A mural off of Baldwin Street in Kensington Market. Photo by F. Hemmasi.
In 2020, UofT ethnomusicology graduates Jennie Horton, Jon Wu, and Helen Abbot, current graduate student Dennis Lee, and I share our research into music and urban development in Kensington Market at the Society for Ethnomusicology’s annual conference. The research appears in two panels:
1. The Sonic Life of a Neighbourhood: A Team Ethnography of Toronto’s Kensington Market This panel is comprised of four single-authored papers growing out of a team ethnographic study of the sonic and musical life of a single urban Canadian neighborhood: Toronto’s Kensington Market (KM). Located in Toronto’s rapidly developing downtown core, KM is notable for its narrow streets populated by private homes, and low-rise apartment buildings; a great variety of small storefronts, restaurants, cafes, and music venues; its history as an immigrant market district; and its reputation as a countercultural, anti-corporate pocket in a downtown increasingly characterized by newly constructed glass and steel condominium towers. KM also boasts a rich but little-studied sonic life, including many full-time music venues and short-lived “DIY” performance spaces; even more restaurants, bars and cafes regularly featuring live music and DJs; recording studios and record stores; a lively busking scene; and a rambunctious, competitive collection of community organizations. Research in KM with diverse constituencies (musicians, community activists, music bookers, shopkeepers) and locations (a puppet theater workshop, street corners, a Chinese Canadian association, a punk and metal music venue, and the Market’s virtual presence in social media) creates a vibrant portrait of contemporary urban sonic and musical experience. Taken together, this research elicits multi-perspectival insights into local dynamics and the major forces in contemporary urban sonic-musical life: the displacement and online iterations of musical scenes, gentrification, festivalization, and the struggle to be heard and recognized in a diverse, increasingly unaffordable city in which music is treated as economic resource.

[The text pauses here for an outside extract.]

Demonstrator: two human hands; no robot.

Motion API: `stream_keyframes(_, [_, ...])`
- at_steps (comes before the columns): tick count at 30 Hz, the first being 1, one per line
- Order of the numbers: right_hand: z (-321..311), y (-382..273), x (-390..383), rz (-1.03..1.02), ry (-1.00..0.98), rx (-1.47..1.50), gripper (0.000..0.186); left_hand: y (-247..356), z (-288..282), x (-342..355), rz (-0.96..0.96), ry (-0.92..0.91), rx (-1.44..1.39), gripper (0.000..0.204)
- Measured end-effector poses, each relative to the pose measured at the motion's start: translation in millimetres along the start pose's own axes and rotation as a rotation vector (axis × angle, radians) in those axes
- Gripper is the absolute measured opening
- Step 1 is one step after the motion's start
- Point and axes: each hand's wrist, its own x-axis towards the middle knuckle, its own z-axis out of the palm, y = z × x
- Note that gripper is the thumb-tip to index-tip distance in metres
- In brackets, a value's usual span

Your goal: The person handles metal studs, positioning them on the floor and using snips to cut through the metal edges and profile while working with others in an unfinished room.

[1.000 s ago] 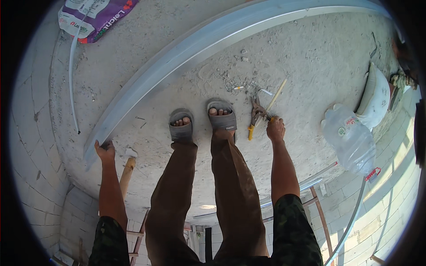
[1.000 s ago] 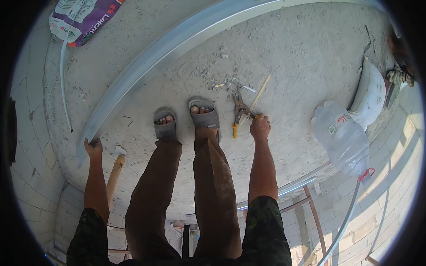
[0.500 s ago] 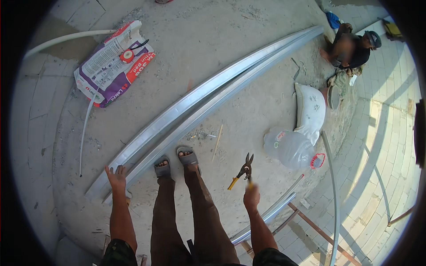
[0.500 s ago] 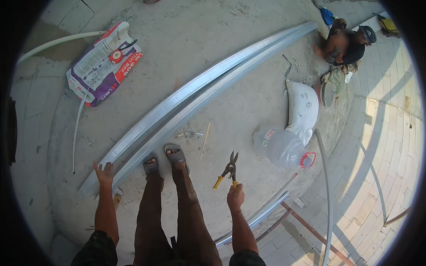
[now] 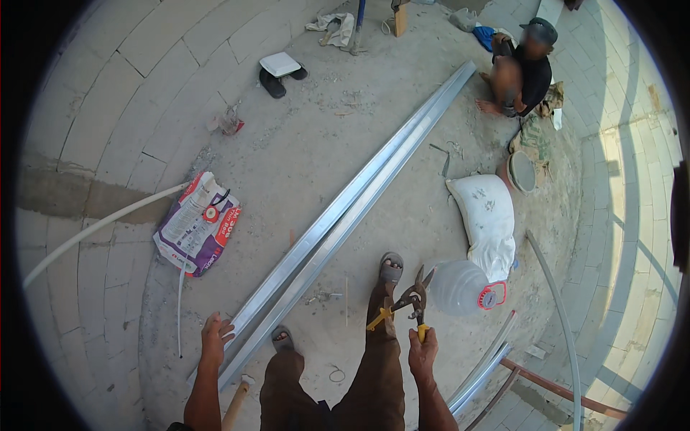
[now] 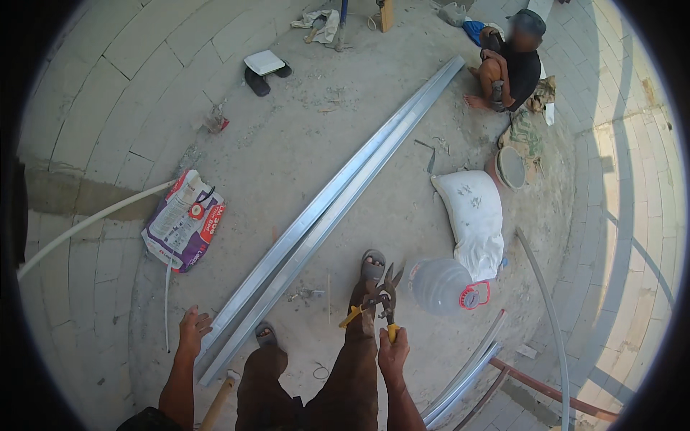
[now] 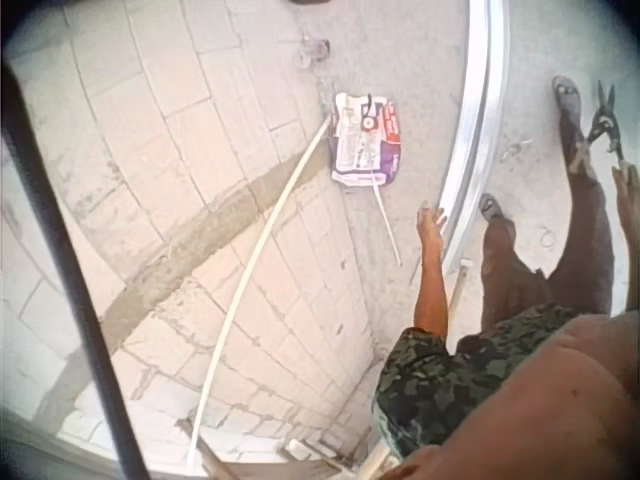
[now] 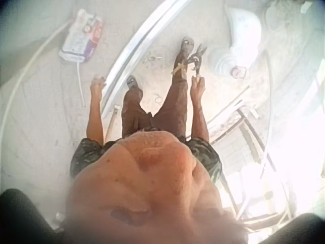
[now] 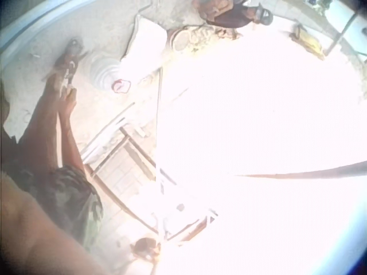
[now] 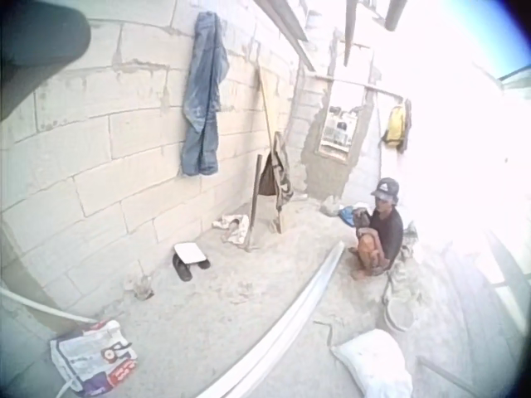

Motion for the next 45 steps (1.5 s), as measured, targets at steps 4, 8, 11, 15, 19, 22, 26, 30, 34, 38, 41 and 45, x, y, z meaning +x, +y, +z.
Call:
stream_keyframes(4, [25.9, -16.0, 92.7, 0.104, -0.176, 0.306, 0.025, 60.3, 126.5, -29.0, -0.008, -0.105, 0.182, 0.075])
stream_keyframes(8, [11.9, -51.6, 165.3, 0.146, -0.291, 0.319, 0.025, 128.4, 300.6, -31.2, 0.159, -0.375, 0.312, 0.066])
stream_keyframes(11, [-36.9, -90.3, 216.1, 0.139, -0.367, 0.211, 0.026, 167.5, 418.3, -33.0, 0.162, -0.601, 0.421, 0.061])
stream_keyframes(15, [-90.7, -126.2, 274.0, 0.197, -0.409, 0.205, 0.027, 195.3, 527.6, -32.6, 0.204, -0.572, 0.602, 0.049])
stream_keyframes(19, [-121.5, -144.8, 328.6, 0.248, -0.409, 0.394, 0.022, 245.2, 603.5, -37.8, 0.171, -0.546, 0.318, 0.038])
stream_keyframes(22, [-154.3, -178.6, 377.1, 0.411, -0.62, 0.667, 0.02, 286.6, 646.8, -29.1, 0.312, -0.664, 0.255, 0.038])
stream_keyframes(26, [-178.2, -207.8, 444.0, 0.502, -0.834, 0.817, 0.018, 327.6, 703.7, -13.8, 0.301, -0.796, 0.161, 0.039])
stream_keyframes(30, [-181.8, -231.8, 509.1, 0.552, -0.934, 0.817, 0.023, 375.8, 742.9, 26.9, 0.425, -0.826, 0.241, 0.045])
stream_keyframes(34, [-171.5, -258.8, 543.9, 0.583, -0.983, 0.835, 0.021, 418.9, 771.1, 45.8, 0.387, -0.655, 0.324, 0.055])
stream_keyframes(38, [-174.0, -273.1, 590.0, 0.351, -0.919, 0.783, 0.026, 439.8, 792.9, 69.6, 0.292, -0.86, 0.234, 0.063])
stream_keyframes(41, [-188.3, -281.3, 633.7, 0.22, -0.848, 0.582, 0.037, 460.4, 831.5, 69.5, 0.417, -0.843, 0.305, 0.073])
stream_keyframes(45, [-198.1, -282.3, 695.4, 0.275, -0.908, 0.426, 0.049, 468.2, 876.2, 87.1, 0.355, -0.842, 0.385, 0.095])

- Coalition TO: Local and Translocal Scene Formations in Toronto’s Punk and Metal Underground, Dennis Lee
- The Sonic Dimensions of Placemaking: An Urban Street Festival on the Ground and Online, Helen Abbot
- Voice and Silence in an Urban Canadian Context, Jonathan Wu
- Negotiating Sound and Noise in the Gentrifying City, Jennie Horton
2. Fieldwork at Home: Local, Ecological, Canadian Perspectives Tending the Urban Musical Ecosystem: Cultural, Economic, and Scholarly Cultivation in Policy and on the Ground, Farzaneh Hemmasi

Illustrator and map-maker Marlena Zurber’s rendering of Kensington Market.
Also in 2020, I was honoured to receive a Connaught Community Partnership Research Award to fund a new collaboration between the resident-led activist organization Friends of Kensington Market (FOKM), the Kensington Market Business Improvement Area (KMBIA), the University of Toronto Department of Anthropology’s Ethnography Lab, and the University of Toronto’s Ethnomusicology program in a two-year ethnographic project called Keeping Kensington “Kensington:” Value, Affordability, and Culture in Toronto’s Kensington Market.

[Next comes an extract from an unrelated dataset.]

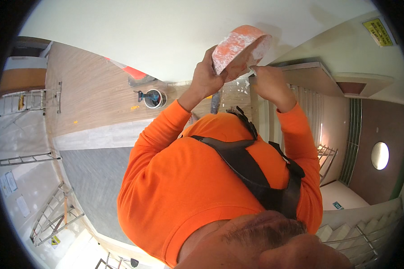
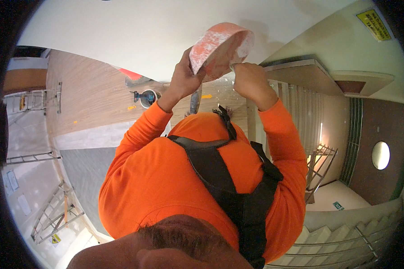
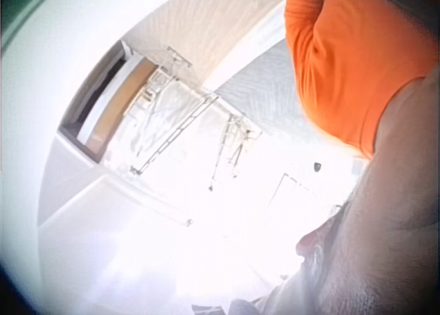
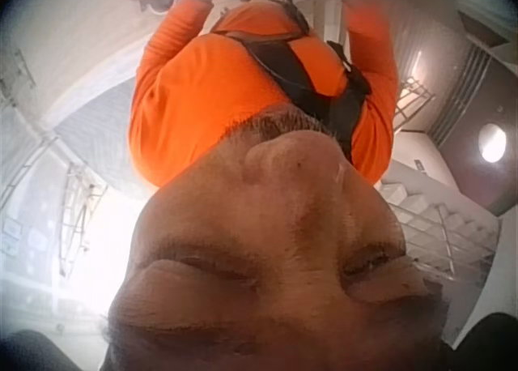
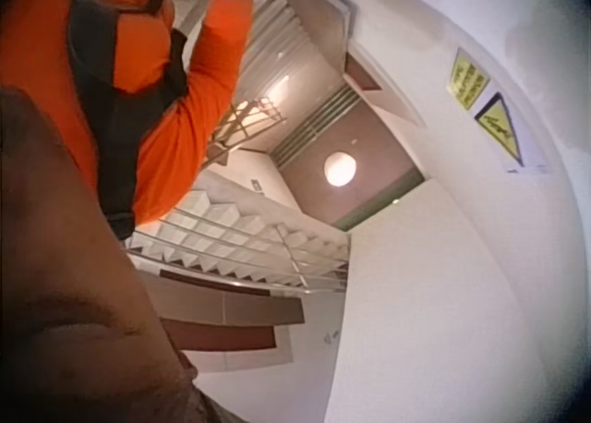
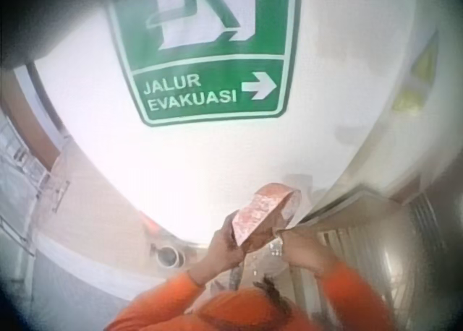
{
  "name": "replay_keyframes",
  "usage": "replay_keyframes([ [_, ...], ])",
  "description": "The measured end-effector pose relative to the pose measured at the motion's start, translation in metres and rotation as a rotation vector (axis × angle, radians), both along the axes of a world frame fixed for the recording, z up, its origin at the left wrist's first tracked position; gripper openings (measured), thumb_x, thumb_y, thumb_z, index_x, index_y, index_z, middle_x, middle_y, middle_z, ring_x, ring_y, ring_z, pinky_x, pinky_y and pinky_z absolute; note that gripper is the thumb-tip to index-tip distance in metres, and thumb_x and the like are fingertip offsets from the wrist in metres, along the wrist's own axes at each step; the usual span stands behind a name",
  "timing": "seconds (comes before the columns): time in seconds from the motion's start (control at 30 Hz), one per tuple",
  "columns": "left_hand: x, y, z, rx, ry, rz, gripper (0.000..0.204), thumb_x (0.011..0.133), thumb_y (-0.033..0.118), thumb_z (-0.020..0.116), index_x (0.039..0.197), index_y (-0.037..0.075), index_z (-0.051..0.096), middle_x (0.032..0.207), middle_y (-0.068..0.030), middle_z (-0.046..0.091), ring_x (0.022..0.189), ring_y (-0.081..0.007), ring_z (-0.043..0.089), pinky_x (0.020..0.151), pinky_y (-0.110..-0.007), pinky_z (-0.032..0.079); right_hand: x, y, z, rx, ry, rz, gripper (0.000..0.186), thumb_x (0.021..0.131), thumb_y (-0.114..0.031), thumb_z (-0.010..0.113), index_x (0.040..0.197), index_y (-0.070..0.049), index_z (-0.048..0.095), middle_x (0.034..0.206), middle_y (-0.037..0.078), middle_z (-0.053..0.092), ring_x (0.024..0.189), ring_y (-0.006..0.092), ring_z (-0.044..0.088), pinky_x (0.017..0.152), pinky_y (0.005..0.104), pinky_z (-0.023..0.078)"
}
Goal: The person applies a white compound to a wall section near an evacuation sign using a small green trowel and a bucket. They repeatedly scoop compound and smooth it onto the wall surface.
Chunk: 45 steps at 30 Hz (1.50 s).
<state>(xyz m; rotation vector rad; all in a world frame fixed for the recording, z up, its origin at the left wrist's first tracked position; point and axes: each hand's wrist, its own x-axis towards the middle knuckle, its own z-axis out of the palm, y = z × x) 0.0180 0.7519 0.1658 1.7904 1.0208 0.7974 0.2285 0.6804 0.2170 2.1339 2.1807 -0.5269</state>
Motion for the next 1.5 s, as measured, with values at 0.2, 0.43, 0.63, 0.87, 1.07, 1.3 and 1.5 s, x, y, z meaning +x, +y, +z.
replay_keyframes([
  [0.2, -0.009, -0.006, 0.006, -0.021, 0.050, -0.059, 0.082, 0.080, 0.031, 0.082, 0.143, 0.003, 0.038, 0.104, -0.0257, 0.071, 0.099, -0.0417, 0.070, 0.084, -0.043, 0.056, -0.018, 0.005, -0.023, -0.007, 0.250, 0.034, 0.025, 0.078, -0.008, 0.063, 0.097, 0.006, 0.069, 0.097, 0.031, 0.069, 0.090, 0.0419, 0.069, 0.080, 0.0461, 0.055],
  [0.43, 0.005, 0.009, 0.028, -0.036, -0.145, -0.027, 0.062, 0.089, 0.018, 0.069, 0.142, -0.002, 0.043, 0.126, -0.0254, 0.064, 0.119, -0.0314, 0.062, 0.102, -0.039, 0.047, 0.070, -0.017, 0.045, -0.158, 0.985, -0.336, 0.034, 0.085, -0.013, 0.072, 0.111, 0.008, 0.066, 0.097, 0.011, 0.071, 0.088, 0.0185, 0.068, 0.079, 0.0352, 0.055],
  [0.63, -0.009, -0.029, 0.042, -0.331, -0.209, -0.054, 0.057, 0.082, 0.008, 0.064, 0.135, -0.005, 0.048, 0.113, -0.0116, 0.064, 0.104, -0.0228, 0.062, 0.092, -0.035, 0.050, 0.137, -0.099, 0.134, 0.227, 1.373, -0.565, 0.045, 0.087, -0.012, 0.073, 0.127, 0.007, 0.061, 0.110, 0.010, 0.068, 0.101, 0.0170, 0.065, 0.088, 0.0339, 0.054],
  [0.87, 0.058, -0.105, 0.148, -0.503, -0.220, -0.024, 0.058, 0.076, 0.001, 0.060, 0.134, -0.003, 0.052, 0.115, -0.0090, 0.064, 0.101, -0.0200, 0.060, 0.089, -0.033, 0.051, 0.260, -0.136, 0.353, 1.156, 1.002, -0.479, 0.041, 0.095, -0.012, 0.065, 0.132, 0.003, 0.060, 0.122, 0.011, 0.067, 0.110, 0.0154, 0.062, 0.098, 0.0310, 0.049],
  [1.07, 0.123, -0.159, 0.201, -0.671, -0.359, 0.049, 0.049, 0.081, 0.000, 0.058, 0.129, -0.003, 0.051, 0.109, -0.0108, 0.063, 0.092, -0.0224, 0.065, 0.077, -0.036, 0.059, 0.383, -0.131, 0.448, 1.621, 0.207, -0.253, 0.052, 0.093, 0.000, 0.056, 0.144, -0.004, 0.051, 0.139, 0.015, 0.059, 0.126, 0.0284, 0.059, 0.105, 0.0375, 0.047],
  [1.3, 0.177, -0.182, 0.206, -0.639, -0.387, 0.096, 0.042, 0.083, 0.003, 0.059, 0.125, 0.000, 0.054, 0.107, -0.0097, 0.067, 0.094, -0.0236, 0.069, 0.075, -0.037, 0.062, 0.465, -0.078, 0.459, 1.671, -0.316, -0.208, 0.076, 0.080, 0.008, 0.060, 0.152, -0.003, 0.038, 0.155, 0.018, 0.042, 0.145, 0.0363, 0.037, 0.114, 0.0490, 0.035],
  [1.5, 0.195, -0.173, 0.217, -0.709, -0.465, 0.152, 0.049, 0.082, -0.001, 0.057, 0.131, -0.002, 0.051, 0.113, -0.0130, 0.064, 0.093, -0.0257, 0.067, 0.073, -0.041, 0.062, 0.486, -0.042, 0.467, 1.724, -0.394, -0.224, 0.076, 0.078, 0.009, 0.060, 0.150, -0.003, 0.039, 0.155, 0.020, 0.042, 0.145, 0.0394, 0.037, 0.111, 0.0509, 0.036],
])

Canadian Music Week, May 2018

Image source: @Music_Canada
In 2018, I had the chance to moderate a fascinating panel at Canadian Music Week’s Music Cities Summit called “How Public Spaces can Contribute to Scenes and Strategies.” Read more and see a video of the event here.

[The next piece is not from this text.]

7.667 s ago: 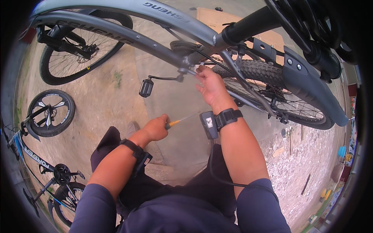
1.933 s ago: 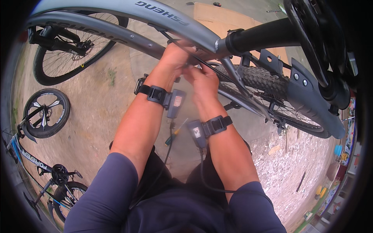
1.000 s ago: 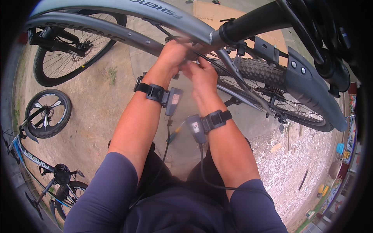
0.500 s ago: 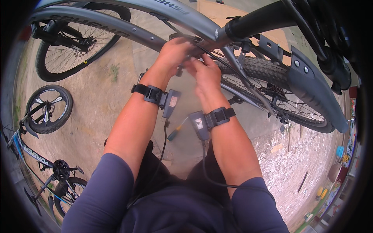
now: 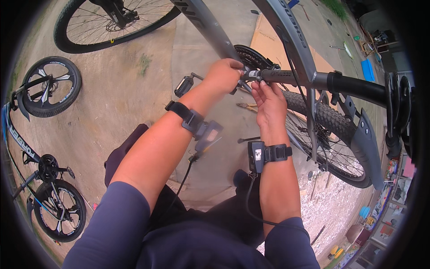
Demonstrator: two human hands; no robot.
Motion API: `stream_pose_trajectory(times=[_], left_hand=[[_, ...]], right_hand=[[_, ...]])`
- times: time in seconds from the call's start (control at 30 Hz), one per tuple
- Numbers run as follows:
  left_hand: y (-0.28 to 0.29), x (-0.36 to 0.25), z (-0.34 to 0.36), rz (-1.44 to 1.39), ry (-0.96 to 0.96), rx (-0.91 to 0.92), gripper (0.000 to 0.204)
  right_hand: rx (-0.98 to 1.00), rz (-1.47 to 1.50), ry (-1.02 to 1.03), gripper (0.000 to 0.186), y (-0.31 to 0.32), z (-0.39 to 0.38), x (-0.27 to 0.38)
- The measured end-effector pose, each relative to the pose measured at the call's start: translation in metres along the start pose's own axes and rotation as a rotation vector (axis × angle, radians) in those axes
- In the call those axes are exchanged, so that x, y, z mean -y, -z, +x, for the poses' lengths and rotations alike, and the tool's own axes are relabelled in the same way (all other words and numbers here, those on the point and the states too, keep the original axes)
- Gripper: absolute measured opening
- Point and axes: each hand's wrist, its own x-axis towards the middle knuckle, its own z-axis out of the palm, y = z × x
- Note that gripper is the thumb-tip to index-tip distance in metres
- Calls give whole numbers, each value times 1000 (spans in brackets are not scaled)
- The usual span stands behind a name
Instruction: The person uses a screwdriver to adjust the front derailleur of a bicycle and then uses their hands to thread a cable through the frame.
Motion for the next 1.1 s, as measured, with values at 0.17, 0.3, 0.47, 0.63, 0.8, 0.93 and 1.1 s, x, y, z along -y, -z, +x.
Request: stream_pose_trajectory(times=[0.17, 0.3, 0.47, 0.63, 0.8, 0.93, 1.1], left_hand=[[1, -8, -4, 111, 59, -57, 28], [-6, 14, 2, 83, 20, -60, 27], [-18, 28, -9, -155, 99, -18, 30], [-17, 33, -15, -314, 159, 53, 40], [-23, 29, -12, -410, 90, 70, 39], [-29, 28, -6, -403, 26, 153, 37], [-36, 27, -5, -416, 1, 101, 31]], right_hand=[[4, -25, 1, 27, 2, 1, -2], [16, -52, 16, 28, 4, 2, 1], [6, -76, 5, 28, 1, 0, 1], [0, -103, 1, 29, 3, 0, 4], [12, -117, -2, 30, 5, 2, 4], [29, -106, 0, 30, 5, 1, 4], [24, -77, -3, 30, 5, 1, 4]])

Music and the Marketing of Kensington Market
The original KM team and I were delighted to speak in the Ethnography Lab’s Methodological Extensions speaker series. I talked about the musical ecosystem metaphor as it appeared in my conversations with KM residents and city policy-makers. Jennie Horton spoke about Toronto’s vanishing venues crisis as it appears in Kensington. Dennis Lee talked about his research at the now defunct Coalition music venue. And Ryan Persadie spoke about Round Venue’s queer people of colour burlesque scene.